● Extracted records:
▼

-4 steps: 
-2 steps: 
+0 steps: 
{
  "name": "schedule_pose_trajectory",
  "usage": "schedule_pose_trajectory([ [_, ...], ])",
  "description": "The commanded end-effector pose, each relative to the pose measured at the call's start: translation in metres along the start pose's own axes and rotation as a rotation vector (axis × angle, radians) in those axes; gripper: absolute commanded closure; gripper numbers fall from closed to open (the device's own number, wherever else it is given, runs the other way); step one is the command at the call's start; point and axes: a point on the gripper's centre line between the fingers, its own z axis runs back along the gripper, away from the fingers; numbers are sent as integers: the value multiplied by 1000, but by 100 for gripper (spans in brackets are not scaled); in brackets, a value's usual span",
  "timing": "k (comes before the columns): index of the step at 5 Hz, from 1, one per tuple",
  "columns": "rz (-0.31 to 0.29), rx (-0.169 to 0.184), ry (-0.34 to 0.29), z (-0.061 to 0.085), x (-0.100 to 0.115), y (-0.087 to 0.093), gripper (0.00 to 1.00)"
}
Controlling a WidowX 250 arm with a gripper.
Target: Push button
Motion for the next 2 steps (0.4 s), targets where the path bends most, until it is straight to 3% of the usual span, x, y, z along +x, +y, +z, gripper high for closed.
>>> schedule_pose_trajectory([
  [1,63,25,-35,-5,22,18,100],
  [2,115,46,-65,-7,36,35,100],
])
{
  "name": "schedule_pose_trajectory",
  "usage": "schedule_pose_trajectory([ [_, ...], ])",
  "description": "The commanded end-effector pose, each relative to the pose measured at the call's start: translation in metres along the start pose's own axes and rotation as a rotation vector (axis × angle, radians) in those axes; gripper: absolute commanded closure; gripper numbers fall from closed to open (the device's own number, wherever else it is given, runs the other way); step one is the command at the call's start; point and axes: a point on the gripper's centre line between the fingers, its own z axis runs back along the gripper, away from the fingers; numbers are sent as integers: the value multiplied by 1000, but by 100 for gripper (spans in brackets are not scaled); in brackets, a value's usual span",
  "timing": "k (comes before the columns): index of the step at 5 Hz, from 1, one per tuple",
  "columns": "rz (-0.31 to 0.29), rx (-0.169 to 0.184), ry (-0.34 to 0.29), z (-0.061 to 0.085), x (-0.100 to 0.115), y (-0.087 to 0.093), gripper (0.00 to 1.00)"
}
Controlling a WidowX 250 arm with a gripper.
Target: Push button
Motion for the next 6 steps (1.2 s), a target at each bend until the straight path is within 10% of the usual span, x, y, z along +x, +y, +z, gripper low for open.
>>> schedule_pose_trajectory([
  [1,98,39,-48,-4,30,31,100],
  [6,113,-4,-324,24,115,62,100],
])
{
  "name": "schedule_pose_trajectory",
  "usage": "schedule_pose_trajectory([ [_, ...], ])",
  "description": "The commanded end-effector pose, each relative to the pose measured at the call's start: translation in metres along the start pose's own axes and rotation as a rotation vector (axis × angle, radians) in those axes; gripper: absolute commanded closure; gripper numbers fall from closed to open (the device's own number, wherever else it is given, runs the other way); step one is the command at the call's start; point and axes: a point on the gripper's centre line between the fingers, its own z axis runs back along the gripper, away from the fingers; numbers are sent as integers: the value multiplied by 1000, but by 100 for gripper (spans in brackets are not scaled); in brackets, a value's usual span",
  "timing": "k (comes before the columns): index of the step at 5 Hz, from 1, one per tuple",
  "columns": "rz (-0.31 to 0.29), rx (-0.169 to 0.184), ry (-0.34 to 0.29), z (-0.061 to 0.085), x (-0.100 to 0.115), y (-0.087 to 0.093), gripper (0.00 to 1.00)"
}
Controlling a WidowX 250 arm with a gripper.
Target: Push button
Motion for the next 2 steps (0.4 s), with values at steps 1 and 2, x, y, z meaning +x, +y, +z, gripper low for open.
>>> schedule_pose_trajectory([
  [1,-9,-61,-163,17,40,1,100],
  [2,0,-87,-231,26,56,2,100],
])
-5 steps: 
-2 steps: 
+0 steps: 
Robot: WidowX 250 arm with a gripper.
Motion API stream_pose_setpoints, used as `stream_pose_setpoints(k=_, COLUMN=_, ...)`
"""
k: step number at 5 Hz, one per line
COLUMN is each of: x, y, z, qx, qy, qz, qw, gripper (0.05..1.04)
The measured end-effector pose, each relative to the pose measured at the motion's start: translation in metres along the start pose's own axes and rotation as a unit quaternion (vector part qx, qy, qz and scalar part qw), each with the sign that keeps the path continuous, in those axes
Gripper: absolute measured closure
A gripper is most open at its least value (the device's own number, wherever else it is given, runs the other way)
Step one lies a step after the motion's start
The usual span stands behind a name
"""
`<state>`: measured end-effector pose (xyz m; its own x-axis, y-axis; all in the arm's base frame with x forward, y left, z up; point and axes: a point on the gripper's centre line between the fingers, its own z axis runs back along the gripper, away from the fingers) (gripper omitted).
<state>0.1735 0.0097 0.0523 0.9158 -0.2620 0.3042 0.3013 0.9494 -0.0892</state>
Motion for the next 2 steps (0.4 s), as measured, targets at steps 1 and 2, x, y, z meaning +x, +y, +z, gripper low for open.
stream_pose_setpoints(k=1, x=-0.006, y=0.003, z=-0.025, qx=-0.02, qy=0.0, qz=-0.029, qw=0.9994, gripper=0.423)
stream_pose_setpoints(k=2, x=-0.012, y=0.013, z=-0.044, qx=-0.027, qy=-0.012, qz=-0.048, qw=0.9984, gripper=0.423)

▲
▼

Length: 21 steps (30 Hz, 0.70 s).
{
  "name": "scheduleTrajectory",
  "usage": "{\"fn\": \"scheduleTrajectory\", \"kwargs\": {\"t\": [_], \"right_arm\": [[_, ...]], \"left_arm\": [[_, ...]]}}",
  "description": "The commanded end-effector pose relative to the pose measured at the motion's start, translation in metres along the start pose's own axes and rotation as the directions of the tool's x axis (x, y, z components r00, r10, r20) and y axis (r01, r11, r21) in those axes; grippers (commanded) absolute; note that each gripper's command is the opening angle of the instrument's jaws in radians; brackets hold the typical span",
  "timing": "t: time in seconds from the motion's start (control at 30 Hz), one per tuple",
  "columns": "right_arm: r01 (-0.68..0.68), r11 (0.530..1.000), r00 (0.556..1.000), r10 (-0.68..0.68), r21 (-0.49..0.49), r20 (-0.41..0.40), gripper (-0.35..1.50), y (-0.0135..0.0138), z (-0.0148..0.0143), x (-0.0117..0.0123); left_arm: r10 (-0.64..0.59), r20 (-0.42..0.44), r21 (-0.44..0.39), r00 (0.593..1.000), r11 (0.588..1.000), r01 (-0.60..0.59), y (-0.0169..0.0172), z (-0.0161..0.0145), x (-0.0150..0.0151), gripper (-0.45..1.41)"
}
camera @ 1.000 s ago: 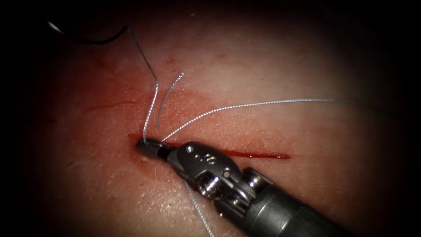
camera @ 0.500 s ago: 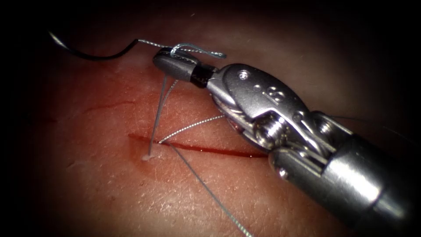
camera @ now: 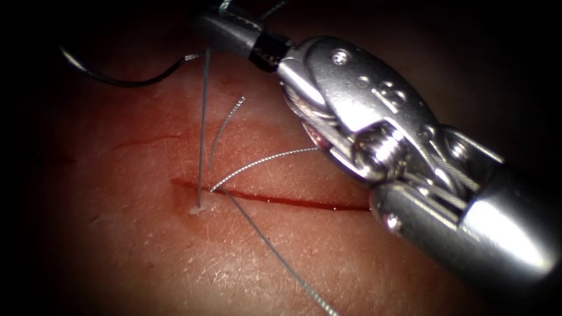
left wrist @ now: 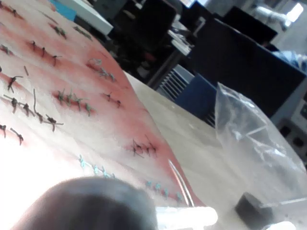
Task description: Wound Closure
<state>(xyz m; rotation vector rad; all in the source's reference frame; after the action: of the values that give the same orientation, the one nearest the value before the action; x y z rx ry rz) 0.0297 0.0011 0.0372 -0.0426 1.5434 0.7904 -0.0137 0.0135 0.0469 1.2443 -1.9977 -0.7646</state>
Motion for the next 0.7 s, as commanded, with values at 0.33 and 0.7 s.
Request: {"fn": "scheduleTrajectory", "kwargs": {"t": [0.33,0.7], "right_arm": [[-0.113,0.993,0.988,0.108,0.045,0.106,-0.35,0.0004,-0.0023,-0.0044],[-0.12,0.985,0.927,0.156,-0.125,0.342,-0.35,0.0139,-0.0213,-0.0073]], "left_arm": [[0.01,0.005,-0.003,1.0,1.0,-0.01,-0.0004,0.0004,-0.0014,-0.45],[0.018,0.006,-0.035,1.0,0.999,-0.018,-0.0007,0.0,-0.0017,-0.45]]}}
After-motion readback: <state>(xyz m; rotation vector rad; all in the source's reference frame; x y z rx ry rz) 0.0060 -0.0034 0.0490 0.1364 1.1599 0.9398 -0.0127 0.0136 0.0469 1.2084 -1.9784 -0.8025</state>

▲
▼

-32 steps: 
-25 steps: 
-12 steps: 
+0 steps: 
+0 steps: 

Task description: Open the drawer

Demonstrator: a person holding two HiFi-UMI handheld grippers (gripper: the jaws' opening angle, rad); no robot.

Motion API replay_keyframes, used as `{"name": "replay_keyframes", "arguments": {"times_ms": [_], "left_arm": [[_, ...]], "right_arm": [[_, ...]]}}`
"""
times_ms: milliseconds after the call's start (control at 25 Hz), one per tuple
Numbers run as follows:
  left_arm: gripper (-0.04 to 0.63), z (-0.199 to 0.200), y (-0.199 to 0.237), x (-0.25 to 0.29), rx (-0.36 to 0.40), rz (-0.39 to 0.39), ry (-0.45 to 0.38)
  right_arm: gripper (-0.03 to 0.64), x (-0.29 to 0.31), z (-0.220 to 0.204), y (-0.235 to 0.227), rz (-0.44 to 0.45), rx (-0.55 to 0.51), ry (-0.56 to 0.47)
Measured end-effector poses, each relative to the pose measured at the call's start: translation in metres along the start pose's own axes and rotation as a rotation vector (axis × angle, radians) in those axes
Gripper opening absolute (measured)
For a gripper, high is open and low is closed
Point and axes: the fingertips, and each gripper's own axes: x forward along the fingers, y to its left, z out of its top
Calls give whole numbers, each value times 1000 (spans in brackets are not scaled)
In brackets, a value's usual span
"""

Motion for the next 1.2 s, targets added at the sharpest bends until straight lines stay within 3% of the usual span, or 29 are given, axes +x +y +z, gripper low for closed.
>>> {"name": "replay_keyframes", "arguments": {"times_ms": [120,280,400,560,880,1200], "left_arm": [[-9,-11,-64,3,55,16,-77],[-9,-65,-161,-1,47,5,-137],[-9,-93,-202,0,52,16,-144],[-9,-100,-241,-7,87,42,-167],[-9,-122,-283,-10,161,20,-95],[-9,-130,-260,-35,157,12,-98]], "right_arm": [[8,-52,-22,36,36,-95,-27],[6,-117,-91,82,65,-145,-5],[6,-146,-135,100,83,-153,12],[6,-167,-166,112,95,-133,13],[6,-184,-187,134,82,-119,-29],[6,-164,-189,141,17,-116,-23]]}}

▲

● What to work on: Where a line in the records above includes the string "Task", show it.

● Reply to the exercise:
Task description: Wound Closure
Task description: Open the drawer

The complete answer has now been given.